Task description:
In the data below, find each line that contains the word "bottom" and copy it.
=== Section Start ===
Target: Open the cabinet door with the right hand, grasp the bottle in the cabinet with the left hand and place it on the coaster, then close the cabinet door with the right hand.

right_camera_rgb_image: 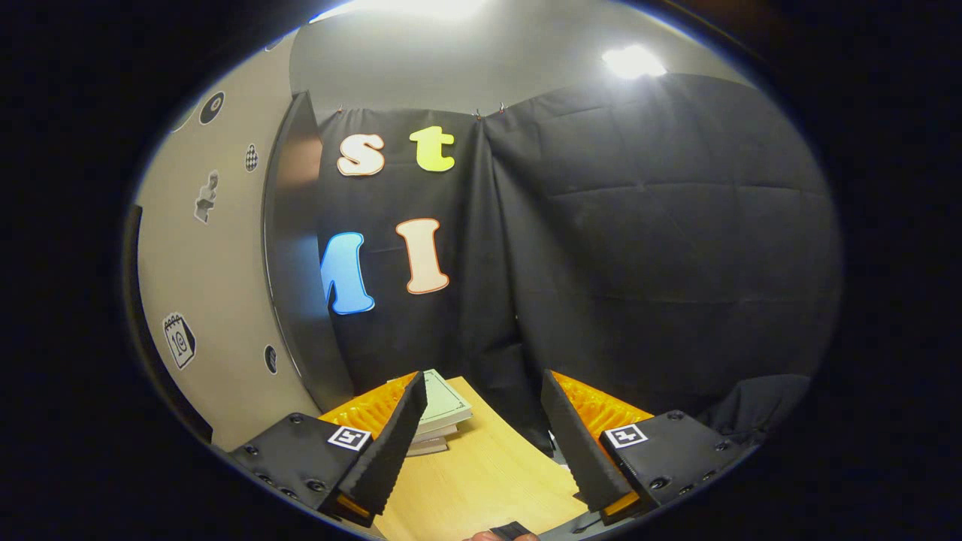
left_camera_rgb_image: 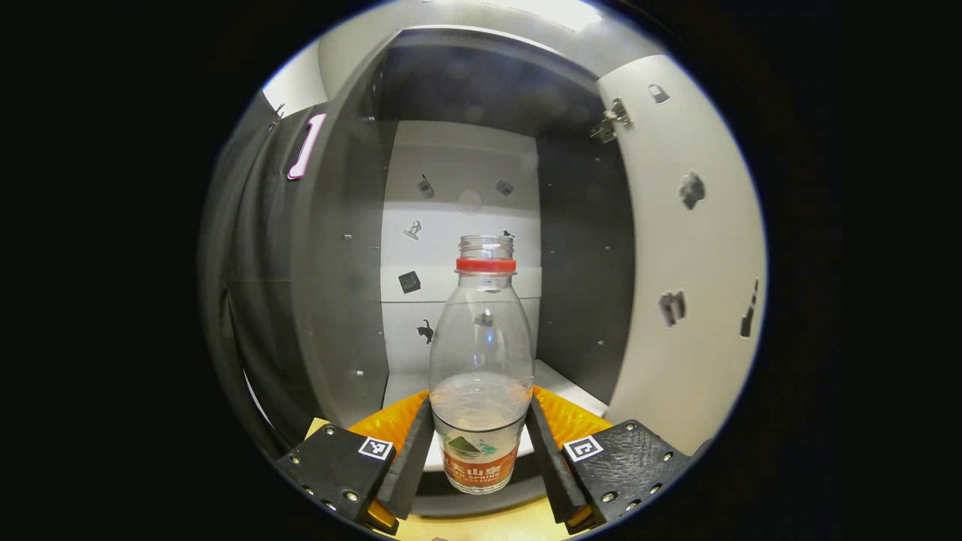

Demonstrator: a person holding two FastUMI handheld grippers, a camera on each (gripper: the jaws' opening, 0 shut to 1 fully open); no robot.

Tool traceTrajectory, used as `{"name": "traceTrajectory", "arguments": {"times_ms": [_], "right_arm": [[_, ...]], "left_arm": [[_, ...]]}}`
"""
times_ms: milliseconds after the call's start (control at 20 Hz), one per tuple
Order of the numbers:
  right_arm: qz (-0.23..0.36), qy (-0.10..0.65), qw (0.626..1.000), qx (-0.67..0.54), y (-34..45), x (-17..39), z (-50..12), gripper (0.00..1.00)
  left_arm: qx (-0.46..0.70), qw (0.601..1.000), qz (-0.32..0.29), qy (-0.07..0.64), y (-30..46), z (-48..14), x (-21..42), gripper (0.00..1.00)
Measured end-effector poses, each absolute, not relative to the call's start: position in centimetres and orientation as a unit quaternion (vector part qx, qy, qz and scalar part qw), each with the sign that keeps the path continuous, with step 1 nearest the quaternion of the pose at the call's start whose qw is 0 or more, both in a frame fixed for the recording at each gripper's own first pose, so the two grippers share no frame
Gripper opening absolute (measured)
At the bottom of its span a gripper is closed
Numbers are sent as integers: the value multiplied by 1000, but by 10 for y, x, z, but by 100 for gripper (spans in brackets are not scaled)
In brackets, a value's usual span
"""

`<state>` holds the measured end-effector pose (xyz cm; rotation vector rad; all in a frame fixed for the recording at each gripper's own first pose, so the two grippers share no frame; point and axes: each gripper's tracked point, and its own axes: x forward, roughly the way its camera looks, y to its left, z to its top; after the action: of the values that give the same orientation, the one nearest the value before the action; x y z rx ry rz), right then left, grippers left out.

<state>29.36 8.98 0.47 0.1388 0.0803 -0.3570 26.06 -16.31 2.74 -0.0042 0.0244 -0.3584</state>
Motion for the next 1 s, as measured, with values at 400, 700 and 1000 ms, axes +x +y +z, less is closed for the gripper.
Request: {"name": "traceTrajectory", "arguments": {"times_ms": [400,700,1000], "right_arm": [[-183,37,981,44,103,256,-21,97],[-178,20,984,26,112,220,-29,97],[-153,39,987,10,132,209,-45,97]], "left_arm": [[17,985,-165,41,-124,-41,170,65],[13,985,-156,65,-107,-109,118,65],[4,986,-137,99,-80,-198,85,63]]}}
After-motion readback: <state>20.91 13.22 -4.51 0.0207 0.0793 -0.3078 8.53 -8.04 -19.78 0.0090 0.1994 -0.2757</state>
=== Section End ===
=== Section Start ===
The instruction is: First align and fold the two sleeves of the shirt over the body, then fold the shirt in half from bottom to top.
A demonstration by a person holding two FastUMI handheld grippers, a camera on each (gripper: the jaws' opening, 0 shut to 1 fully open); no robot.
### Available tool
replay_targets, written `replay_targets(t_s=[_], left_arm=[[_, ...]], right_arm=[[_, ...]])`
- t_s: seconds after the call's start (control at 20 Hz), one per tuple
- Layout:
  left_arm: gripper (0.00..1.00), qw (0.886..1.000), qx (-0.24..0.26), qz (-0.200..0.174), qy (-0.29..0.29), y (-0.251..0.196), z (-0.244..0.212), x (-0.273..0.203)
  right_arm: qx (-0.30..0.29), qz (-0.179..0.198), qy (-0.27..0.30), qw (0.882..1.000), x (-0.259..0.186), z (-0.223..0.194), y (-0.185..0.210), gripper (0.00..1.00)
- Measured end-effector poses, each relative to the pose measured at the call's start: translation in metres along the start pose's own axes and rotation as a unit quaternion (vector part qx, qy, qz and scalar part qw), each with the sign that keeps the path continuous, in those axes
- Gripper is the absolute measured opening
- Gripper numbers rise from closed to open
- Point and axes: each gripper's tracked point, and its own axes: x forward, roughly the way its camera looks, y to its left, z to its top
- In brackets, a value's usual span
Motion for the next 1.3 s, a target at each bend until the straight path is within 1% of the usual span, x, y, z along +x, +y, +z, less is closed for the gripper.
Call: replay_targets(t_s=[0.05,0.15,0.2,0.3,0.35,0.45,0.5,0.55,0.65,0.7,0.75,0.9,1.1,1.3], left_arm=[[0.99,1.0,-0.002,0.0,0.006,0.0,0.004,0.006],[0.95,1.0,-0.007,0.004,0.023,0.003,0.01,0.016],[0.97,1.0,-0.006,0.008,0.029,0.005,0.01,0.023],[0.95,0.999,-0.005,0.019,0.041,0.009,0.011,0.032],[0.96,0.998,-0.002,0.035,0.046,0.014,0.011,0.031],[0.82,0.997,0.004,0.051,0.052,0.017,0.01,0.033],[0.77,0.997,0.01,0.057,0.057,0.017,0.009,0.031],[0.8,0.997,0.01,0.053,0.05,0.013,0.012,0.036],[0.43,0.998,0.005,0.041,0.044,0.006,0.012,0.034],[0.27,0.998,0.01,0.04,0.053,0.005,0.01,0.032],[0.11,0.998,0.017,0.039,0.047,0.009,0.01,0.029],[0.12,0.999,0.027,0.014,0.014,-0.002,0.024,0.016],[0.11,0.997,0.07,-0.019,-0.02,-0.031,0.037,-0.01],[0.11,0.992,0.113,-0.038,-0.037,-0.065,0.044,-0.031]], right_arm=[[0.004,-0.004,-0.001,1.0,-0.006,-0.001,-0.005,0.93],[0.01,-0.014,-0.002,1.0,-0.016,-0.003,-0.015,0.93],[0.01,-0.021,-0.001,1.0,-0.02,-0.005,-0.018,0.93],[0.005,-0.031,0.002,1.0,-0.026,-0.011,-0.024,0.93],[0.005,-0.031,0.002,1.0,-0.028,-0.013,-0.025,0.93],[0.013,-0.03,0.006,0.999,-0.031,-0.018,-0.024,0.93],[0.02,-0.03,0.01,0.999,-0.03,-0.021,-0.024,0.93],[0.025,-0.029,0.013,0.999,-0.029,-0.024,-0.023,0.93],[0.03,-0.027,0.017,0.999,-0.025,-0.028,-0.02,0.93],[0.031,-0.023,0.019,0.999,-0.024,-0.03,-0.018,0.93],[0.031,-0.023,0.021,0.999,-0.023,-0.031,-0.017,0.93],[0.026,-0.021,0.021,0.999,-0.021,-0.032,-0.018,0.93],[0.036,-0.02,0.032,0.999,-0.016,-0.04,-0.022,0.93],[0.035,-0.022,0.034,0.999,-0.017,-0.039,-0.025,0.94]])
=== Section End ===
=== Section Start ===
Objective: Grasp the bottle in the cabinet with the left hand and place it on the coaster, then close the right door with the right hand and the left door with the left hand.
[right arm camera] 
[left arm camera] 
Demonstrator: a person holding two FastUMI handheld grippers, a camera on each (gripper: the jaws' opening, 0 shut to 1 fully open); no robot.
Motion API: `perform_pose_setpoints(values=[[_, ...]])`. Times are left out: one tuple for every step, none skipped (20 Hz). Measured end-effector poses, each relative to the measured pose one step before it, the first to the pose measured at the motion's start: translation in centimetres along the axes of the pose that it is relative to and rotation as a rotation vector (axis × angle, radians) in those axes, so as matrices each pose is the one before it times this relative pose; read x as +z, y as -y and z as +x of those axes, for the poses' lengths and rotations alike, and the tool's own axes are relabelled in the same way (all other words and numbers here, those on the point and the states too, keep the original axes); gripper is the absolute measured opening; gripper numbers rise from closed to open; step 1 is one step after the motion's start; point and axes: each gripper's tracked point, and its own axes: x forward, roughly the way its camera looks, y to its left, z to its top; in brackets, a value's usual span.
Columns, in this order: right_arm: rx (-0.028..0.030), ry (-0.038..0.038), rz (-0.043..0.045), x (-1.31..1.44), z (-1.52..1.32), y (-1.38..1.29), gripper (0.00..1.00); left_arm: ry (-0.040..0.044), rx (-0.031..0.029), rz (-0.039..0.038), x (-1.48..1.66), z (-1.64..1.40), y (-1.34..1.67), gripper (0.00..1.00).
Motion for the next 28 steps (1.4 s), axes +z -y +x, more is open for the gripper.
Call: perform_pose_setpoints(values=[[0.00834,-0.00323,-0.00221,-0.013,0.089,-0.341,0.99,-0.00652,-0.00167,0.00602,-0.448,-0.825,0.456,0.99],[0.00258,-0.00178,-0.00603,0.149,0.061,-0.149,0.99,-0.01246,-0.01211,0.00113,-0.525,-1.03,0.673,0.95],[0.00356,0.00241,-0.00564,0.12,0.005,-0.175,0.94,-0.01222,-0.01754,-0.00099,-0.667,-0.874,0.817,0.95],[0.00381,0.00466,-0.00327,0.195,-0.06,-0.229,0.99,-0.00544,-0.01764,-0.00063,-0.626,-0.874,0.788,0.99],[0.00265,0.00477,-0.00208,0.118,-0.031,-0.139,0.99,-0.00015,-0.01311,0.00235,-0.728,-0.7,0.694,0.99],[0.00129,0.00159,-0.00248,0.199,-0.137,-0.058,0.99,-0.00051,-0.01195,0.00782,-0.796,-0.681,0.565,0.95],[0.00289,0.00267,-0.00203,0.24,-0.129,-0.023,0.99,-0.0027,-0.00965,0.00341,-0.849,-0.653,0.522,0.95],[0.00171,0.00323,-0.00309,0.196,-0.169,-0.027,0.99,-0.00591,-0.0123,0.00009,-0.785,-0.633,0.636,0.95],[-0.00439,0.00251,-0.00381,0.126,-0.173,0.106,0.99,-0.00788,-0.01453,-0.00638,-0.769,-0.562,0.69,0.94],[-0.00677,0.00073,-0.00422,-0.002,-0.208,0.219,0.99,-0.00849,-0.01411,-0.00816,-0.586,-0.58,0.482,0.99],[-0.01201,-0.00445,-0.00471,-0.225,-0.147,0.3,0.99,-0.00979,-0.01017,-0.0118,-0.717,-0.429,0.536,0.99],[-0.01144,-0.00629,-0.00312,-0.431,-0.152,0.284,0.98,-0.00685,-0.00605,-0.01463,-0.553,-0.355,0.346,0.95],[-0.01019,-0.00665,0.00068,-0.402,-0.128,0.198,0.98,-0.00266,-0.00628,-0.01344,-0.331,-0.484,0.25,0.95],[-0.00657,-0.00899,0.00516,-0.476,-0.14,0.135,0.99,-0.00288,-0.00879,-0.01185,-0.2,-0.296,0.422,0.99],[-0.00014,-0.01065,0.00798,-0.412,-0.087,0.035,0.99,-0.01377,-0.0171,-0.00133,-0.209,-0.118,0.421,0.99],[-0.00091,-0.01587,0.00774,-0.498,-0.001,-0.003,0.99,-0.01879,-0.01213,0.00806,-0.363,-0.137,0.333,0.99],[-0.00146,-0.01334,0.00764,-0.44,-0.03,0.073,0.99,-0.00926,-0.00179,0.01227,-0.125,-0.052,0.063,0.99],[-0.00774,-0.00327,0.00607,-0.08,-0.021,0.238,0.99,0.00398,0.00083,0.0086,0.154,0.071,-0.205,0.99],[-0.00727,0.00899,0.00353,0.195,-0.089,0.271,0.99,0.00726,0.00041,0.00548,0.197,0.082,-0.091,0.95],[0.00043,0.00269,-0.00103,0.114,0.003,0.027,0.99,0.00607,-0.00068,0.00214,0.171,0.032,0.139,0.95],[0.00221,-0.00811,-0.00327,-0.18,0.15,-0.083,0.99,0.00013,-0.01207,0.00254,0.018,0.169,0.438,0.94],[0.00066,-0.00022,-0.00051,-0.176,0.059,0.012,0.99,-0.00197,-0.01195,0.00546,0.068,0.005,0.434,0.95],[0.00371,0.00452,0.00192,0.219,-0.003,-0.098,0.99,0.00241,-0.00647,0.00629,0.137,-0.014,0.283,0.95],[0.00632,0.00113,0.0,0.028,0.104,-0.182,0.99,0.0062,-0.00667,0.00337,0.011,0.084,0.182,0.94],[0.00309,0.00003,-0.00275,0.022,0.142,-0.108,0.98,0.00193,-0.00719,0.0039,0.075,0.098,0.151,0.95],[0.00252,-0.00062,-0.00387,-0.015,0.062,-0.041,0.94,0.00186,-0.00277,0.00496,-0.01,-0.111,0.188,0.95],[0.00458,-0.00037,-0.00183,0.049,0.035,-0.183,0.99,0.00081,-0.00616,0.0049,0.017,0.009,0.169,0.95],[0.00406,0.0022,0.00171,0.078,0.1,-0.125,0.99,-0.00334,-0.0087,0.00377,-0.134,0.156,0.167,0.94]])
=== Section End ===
Solution:
At the bottom of its span a gripper is closed
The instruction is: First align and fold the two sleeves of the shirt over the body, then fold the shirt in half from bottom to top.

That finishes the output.